EXERCISE AIM: Find the lines below that include the word "grounding" and report how many there are, with no other text.

(Stored dataset items)
%%

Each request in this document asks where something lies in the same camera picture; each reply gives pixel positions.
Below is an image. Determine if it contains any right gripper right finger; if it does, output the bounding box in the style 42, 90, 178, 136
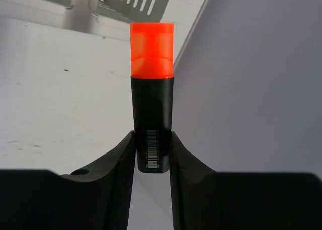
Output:
170, 134, 321, 229

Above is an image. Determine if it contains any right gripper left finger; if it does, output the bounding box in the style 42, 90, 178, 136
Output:
1, 132, 135, 229

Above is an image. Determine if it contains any orange highlighter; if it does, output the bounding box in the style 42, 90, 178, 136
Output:
130, 22, 174, 174

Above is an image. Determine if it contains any white slotted organizer box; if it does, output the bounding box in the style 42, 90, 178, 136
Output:
1, 0, 205, 40

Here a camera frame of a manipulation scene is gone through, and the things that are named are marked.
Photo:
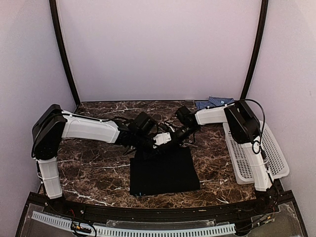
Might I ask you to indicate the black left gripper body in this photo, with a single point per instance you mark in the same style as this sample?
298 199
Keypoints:
147 154

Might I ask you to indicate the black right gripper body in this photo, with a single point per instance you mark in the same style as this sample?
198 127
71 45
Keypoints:
177 139

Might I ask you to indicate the black garment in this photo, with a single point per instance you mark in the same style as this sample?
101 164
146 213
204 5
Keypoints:
170 172

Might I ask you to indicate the blue checkered shirt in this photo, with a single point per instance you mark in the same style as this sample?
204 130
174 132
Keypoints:
213 102

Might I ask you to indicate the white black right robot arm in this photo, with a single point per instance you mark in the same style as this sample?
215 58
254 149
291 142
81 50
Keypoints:
245 129

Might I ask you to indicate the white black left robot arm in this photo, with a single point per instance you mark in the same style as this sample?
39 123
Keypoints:
56 125

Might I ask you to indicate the white plastic laundry basket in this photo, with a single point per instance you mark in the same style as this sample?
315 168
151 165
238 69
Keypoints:
278 164

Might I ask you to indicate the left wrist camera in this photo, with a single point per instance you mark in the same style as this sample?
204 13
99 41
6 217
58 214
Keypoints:
161 139

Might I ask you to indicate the black front table rail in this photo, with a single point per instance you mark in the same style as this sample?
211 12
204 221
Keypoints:
232 213

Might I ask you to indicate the white slotted cable duct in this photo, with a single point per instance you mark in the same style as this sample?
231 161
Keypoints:
137 229

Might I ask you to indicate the black right corner post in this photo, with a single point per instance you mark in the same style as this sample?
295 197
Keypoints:
256 49

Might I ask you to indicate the black corner post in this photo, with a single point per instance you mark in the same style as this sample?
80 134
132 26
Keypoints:
256 49
62 51

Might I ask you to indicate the black left corner post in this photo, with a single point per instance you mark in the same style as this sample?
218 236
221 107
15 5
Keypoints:
62 51

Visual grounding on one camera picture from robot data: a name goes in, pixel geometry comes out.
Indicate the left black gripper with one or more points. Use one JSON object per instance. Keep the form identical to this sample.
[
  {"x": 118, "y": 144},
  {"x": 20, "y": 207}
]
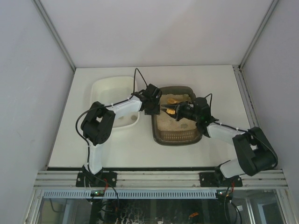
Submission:
[{"x": 152, "y": 109}]

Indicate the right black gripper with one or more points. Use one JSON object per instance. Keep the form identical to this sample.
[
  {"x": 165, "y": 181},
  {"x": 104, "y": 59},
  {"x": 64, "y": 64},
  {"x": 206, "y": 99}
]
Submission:
[{"x": 178, "y": 112}]

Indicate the yellow litter scoop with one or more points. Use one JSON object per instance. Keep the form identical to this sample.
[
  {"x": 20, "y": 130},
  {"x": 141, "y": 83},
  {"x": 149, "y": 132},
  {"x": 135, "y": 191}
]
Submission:
[{"x": 173, "y": 101}]

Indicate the dark brown litter box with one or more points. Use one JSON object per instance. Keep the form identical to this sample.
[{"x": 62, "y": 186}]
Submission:
[{"x": 166, "y": 130}]

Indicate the white plastic tub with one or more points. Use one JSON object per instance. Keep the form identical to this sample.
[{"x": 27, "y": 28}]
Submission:
[{"x": 113, "y": 90}]

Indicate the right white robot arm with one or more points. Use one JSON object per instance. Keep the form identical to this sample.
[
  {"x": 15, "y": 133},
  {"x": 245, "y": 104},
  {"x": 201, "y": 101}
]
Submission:
[{"x": 253, "y": 151}]

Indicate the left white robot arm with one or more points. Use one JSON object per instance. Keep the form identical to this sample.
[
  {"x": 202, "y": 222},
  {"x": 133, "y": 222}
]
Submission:
[{"x": 95, "y": 125}]

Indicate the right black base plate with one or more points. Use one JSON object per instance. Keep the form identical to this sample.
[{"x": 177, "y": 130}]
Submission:
[{"x": 213, "y": 179}]

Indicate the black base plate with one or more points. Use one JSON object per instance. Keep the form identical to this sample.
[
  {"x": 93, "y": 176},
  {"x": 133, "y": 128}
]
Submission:
[
  {"x": 101, "y": 179},
  {"x": 213, "y": 179}
]

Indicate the right side aluminium rail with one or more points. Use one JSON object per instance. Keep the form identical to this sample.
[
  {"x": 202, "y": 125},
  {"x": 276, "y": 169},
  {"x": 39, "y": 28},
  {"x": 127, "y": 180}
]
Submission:
[{"x": 250, "y": 111}]

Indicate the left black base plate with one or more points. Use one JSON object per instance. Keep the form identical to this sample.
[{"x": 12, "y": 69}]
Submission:
[{"x": 101, "y": 179}]

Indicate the grey slotted cable duct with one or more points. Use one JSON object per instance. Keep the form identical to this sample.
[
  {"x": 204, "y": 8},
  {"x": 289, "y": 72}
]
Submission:
[{"x": 132, "y": 194}]

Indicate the aluminium mounting rail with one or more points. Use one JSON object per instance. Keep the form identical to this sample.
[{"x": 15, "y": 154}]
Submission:
[{"x": 158, "y": 180}]

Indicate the right aluminium frame post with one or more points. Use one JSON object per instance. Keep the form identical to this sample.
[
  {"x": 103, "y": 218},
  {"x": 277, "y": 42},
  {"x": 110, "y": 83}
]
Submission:
[{"x": 266, "y": 18}]

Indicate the aluminium frame post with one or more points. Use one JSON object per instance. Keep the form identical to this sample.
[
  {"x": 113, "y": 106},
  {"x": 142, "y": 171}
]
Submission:
[
  {"x": 54, "y": 33},
  {"x": 266, "y": 18}
]

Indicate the left aluminium frame post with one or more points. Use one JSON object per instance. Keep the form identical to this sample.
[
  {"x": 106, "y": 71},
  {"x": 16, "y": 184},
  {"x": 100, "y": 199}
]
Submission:
[{"x": 54, "y": 33}]

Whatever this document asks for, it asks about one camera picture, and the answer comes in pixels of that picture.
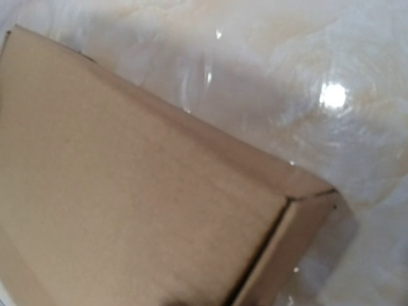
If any brown cardboard box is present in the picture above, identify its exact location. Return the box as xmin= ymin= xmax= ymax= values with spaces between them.
xmin=1 ymin=27 xmax=339 ymax=305

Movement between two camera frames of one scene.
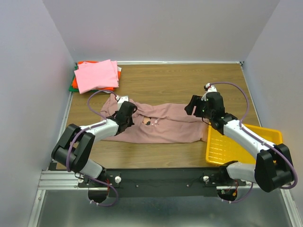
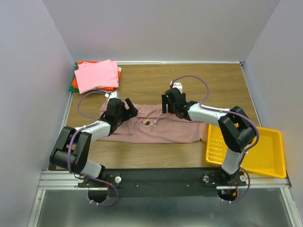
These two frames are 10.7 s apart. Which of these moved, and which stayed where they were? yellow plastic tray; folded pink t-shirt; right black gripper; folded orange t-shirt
Moved: right black gripper
Stayed: folded orange t-shirt; folded pink t-shirt; yellow plastic tray
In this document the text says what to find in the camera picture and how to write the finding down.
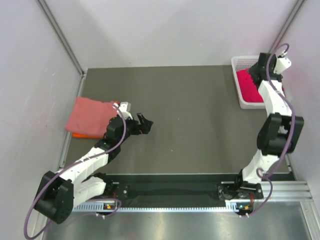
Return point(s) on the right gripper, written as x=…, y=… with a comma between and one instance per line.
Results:
x=253, y=70

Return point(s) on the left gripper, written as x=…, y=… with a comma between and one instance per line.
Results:
x=144, y=126

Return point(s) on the magenta t shirt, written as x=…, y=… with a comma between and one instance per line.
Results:
x=248, y=89

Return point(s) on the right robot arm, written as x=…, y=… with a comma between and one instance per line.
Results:
x=281, y=130

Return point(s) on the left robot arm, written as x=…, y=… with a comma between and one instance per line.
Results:
x=62, y=191

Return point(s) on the white plastic basket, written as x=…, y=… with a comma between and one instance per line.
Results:
x=271, y=91

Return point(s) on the folded salmon t shirt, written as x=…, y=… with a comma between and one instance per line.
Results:
x=90, y=117

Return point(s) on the folded orange t shirt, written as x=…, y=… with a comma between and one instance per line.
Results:
x=83, y=136

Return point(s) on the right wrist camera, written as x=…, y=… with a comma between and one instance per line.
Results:
x=282, y=63

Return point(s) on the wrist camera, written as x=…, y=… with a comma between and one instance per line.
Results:
x=124, y=110
x=282, y=63

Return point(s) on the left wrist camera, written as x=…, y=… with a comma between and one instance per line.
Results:
x=124, y=110

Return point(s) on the slotted grey cable duct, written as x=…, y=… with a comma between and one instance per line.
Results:
x=105, y=207

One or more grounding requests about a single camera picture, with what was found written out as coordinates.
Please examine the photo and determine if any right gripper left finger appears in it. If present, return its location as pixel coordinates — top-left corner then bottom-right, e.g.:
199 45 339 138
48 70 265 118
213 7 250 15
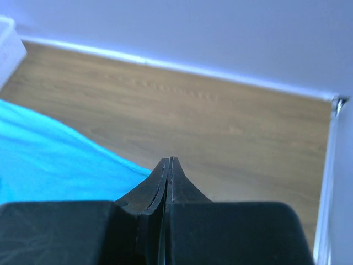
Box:
1 158 169 264

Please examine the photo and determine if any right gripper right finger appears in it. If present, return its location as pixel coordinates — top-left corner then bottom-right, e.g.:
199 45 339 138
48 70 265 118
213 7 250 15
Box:
165 157 314 264

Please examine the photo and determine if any turquoise t shirt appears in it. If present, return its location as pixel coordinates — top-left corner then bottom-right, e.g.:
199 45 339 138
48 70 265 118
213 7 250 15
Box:
1 101 150 203

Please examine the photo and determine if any white perforated plastic basket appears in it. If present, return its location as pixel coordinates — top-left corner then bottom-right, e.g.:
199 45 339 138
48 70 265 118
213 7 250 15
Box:
0 16 27 89

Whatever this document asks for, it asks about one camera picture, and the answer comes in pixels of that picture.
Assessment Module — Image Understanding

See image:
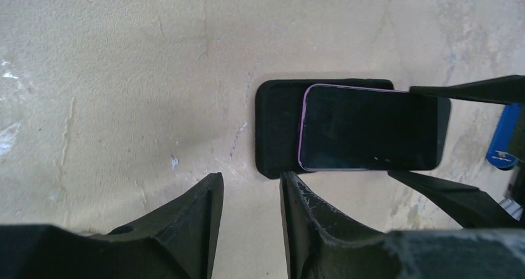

%%

ANSWER BELOW: 2